This program provides evaluation data to participants of the WSDM Cup 2017 and ensures that participants report vandalism scores in near real time.
The program is conceptually based upon three binary streams send over the network:
- One stream provides uncompressed Wikidata revisions (in the same format as in the wdvc16_YYYY_MM.xml files)
- One stream provides uncompressed meta data (in the same format as in the wdvc16_meta.csv files)
- One stream receives the vandalism scores (as specified in the output format on the WSDM Cup website)
All three byte streams are send over a single TCP connection. The simple protocol is as follows:
- The client software connects to the server, sends a given authentication token, and terminates the line with '\r\n'
- The server sends revisions and meta data in a multiplexed way to the client 1. number of meta bytes to be send (encoded as int32 in network byte order) 2. meta bytes 3. number of revision bytes to be send (encoded as int32 in network byte order) 4. revision bytes
- The server closes the output socket as soon as there is no more data to send (half close)

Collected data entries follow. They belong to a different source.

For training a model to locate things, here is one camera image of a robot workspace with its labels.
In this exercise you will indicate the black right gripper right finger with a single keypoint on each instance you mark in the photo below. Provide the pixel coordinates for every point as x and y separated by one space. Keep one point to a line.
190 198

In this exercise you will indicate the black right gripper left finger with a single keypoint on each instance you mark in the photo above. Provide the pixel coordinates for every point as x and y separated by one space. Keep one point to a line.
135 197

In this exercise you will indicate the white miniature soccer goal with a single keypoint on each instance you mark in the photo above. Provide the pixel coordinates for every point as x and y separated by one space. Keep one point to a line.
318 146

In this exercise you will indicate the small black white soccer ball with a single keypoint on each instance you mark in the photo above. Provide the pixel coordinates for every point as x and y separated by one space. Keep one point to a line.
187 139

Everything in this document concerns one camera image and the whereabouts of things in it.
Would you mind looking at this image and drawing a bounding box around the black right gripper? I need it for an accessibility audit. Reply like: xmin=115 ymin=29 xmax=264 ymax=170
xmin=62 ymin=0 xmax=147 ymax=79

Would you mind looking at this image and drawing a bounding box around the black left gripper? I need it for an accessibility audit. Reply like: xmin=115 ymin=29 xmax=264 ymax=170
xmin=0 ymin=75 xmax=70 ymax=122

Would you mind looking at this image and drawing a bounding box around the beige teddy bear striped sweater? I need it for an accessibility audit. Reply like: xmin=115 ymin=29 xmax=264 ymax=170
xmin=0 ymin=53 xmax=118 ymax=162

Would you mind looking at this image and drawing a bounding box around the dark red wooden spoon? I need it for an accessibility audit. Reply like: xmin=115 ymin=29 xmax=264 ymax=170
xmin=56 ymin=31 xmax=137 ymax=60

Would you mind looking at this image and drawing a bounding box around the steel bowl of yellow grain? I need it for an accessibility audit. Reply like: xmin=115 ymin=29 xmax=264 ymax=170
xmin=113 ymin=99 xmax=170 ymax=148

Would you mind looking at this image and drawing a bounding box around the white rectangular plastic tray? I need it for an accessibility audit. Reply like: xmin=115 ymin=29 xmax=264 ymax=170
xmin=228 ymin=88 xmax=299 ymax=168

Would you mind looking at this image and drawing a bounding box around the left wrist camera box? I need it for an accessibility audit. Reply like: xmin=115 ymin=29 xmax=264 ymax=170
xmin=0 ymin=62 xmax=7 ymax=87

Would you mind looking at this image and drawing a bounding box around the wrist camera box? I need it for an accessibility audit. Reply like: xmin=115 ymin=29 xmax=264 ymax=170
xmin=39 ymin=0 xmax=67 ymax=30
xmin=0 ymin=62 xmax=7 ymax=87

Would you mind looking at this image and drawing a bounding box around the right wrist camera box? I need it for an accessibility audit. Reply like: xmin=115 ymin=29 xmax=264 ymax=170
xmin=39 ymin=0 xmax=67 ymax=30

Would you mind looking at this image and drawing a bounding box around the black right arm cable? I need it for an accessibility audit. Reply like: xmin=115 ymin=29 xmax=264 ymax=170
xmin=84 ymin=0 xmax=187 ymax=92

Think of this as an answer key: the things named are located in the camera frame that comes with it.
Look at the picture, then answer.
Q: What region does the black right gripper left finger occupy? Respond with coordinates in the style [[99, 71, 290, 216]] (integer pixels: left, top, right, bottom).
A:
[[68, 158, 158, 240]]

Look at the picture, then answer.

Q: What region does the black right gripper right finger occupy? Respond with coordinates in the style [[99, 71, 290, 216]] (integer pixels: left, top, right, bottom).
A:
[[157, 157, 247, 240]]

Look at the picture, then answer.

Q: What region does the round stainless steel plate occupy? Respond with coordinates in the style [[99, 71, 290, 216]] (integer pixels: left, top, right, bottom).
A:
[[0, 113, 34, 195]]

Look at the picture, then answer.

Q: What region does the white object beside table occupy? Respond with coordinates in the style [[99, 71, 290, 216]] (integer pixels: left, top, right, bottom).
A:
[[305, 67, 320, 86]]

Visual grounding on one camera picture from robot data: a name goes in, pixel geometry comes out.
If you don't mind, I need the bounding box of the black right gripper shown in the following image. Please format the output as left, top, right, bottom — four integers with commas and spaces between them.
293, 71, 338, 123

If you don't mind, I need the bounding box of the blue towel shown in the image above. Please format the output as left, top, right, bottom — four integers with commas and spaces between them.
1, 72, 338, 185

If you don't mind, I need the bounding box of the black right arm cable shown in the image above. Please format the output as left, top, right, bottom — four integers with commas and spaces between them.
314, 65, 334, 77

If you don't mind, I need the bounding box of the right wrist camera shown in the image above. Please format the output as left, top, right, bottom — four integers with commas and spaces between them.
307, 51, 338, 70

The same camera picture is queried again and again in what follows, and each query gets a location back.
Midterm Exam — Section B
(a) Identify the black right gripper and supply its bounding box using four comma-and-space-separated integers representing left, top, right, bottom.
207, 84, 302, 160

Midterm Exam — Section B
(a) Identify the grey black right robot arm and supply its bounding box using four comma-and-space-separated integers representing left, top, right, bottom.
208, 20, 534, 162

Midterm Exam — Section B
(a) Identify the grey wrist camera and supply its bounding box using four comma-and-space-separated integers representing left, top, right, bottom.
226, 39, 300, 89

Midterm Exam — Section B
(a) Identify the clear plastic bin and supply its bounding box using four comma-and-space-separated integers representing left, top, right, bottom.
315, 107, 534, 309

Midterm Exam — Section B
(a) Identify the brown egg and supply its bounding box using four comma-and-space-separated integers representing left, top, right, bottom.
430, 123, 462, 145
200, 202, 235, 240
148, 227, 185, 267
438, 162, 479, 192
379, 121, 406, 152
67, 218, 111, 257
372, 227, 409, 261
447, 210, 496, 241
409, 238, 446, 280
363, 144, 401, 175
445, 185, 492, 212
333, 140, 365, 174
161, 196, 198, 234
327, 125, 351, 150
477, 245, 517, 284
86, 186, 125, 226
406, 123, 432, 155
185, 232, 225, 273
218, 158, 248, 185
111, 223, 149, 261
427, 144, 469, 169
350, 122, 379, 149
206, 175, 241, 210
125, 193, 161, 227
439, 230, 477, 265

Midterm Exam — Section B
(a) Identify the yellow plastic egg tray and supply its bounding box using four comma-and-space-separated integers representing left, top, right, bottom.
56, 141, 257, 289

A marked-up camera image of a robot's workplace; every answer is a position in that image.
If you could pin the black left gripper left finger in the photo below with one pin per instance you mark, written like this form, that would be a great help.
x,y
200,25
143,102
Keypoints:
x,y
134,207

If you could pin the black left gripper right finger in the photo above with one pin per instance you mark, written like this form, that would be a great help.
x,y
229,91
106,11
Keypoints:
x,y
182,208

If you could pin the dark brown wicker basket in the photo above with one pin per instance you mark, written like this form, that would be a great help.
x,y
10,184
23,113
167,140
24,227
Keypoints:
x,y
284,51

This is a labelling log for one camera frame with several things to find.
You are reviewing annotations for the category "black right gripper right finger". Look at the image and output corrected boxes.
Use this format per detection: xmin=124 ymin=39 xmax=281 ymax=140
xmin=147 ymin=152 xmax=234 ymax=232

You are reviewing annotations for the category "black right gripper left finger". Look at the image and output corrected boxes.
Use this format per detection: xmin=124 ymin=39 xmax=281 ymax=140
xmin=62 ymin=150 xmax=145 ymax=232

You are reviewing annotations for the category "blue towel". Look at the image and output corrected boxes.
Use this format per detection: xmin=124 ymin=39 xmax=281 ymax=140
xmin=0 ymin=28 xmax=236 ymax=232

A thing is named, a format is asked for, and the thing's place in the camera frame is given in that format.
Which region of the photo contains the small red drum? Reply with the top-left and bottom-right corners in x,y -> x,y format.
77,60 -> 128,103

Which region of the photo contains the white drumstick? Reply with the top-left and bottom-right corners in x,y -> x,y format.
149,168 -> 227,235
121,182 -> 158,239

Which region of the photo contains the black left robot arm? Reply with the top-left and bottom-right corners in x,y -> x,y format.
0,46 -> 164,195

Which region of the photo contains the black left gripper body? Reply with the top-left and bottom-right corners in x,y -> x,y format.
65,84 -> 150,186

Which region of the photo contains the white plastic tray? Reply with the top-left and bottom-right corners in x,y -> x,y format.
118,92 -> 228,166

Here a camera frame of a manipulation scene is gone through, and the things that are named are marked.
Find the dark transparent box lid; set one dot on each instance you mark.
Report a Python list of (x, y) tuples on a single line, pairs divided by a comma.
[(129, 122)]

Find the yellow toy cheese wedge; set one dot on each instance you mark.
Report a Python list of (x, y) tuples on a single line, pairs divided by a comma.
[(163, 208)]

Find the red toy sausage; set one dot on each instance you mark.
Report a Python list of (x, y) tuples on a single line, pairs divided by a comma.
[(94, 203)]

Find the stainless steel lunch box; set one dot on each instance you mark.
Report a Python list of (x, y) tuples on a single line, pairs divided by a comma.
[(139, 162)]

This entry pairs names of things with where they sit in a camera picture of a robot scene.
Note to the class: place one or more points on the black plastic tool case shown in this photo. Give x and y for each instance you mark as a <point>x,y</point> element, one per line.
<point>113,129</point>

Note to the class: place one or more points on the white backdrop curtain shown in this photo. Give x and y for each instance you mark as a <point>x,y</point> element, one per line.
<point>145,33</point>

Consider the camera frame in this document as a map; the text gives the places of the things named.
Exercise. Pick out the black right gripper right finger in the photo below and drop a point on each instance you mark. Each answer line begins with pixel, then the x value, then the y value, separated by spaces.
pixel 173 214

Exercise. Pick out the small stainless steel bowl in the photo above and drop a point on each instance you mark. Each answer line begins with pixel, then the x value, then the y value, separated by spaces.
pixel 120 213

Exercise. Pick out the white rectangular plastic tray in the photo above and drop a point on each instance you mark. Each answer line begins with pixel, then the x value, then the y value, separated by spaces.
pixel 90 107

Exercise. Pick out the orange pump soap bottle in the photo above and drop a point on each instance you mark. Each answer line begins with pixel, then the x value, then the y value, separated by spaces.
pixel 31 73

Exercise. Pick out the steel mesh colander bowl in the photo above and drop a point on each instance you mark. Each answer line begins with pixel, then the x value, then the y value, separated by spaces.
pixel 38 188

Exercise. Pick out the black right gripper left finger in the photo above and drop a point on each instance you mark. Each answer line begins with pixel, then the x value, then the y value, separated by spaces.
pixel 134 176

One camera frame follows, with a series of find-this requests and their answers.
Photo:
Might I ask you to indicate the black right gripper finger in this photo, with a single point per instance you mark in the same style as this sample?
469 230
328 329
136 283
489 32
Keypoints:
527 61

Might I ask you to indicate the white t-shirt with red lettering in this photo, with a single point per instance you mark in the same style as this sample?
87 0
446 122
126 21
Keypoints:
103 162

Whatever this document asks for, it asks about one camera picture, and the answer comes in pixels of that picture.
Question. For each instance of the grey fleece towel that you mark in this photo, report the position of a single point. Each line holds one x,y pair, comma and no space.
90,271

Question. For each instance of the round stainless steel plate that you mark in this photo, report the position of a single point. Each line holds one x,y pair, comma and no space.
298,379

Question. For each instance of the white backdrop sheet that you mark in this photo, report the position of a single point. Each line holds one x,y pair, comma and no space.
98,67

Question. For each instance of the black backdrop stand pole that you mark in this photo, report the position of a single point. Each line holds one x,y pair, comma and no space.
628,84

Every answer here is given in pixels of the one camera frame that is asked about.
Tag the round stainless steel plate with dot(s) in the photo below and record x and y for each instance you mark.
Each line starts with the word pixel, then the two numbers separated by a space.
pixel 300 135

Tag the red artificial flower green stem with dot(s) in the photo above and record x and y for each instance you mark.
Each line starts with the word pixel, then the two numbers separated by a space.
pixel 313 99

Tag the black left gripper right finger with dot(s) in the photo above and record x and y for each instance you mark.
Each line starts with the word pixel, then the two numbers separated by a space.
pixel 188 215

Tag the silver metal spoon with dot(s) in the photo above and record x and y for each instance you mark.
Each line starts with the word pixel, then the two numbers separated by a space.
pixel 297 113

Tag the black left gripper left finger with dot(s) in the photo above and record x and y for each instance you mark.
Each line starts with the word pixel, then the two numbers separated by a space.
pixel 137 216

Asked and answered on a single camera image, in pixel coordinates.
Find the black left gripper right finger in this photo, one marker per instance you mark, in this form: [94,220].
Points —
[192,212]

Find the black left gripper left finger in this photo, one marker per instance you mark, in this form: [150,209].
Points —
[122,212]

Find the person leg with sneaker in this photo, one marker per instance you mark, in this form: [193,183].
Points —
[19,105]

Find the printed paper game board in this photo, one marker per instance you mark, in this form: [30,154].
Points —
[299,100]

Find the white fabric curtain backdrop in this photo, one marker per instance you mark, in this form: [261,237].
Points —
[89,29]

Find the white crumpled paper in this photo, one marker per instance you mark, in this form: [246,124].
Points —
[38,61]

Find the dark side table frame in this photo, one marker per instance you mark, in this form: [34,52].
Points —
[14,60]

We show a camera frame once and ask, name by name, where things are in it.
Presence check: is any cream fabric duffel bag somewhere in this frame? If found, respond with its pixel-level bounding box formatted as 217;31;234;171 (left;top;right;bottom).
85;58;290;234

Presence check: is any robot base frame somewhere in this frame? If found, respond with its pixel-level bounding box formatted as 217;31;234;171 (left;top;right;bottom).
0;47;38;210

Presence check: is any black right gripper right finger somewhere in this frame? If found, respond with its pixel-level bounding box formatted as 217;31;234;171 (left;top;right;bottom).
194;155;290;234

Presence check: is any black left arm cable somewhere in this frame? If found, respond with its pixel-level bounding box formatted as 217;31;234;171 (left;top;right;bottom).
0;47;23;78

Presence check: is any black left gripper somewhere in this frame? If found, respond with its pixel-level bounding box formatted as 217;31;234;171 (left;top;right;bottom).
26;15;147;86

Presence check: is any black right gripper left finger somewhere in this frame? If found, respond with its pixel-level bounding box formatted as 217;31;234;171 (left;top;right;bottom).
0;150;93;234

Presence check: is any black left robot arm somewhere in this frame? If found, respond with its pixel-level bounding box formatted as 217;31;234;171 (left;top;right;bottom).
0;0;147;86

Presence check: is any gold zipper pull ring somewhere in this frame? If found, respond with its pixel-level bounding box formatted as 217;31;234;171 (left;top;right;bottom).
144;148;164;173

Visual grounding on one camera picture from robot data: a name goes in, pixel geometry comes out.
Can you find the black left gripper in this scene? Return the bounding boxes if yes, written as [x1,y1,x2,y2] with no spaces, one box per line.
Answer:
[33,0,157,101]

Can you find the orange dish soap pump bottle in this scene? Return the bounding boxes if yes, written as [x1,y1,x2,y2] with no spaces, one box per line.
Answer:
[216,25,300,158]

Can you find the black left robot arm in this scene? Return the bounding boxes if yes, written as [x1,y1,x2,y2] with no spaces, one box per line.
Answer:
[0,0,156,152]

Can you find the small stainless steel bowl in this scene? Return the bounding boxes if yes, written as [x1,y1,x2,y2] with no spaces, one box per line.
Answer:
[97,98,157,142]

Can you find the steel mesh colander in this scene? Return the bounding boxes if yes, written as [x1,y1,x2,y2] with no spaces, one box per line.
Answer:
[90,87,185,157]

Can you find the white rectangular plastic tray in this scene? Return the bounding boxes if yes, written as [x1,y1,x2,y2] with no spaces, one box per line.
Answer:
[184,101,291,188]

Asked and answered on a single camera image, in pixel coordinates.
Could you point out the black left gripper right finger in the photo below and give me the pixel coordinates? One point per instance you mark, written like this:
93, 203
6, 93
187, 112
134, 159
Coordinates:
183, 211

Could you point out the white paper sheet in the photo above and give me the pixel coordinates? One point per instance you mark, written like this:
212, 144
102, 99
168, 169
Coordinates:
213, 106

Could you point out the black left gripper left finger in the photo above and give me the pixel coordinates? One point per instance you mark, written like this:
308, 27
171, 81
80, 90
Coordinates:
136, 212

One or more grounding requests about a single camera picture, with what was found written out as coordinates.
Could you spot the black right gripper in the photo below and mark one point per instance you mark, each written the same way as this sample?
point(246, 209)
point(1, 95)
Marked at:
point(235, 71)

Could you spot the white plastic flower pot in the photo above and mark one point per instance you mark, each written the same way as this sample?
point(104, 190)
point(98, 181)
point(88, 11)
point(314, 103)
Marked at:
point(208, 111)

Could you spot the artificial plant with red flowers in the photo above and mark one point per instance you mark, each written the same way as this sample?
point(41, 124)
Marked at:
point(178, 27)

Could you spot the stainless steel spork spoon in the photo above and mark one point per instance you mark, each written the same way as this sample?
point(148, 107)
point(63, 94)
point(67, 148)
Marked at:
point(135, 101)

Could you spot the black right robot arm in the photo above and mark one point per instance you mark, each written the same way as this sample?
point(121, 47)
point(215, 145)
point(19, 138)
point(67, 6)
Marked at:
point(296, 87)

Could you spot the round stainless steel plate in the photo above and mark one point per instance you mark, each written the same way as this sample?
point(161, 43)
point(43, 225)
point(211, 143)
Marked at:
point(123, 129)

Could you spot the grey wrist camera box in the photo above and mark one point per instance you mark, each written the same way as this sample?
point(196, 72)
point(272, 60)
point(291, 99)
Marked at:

- The client closes the output socket as soon as there are no more scores to send
To ensure that participants report vandalism scores in a timely manner, the server provides new data as soon as the client reports vandalism scores for previous revisions. More precisely, we introduce a backpressure window of k revisions, i.e., the client receives data for revision n + k as soon as having reported the vandalism score for revision n (the exact constant k is still to be determined but you can expect it to be around 16 revisions).
In Eclipse, executing "Run As -> Maven install" creates a JAR file which includes all dependencies.
For every participant, a separate server instance on a different host/port combination is started. The command line arguments are
-r Path to compressed revision file
-m Path to compressed meta file
-o Path to output directory
-p Port the server is listening on
You can find a demo programs how to connect to the server on the WSDM Cup GitHub page.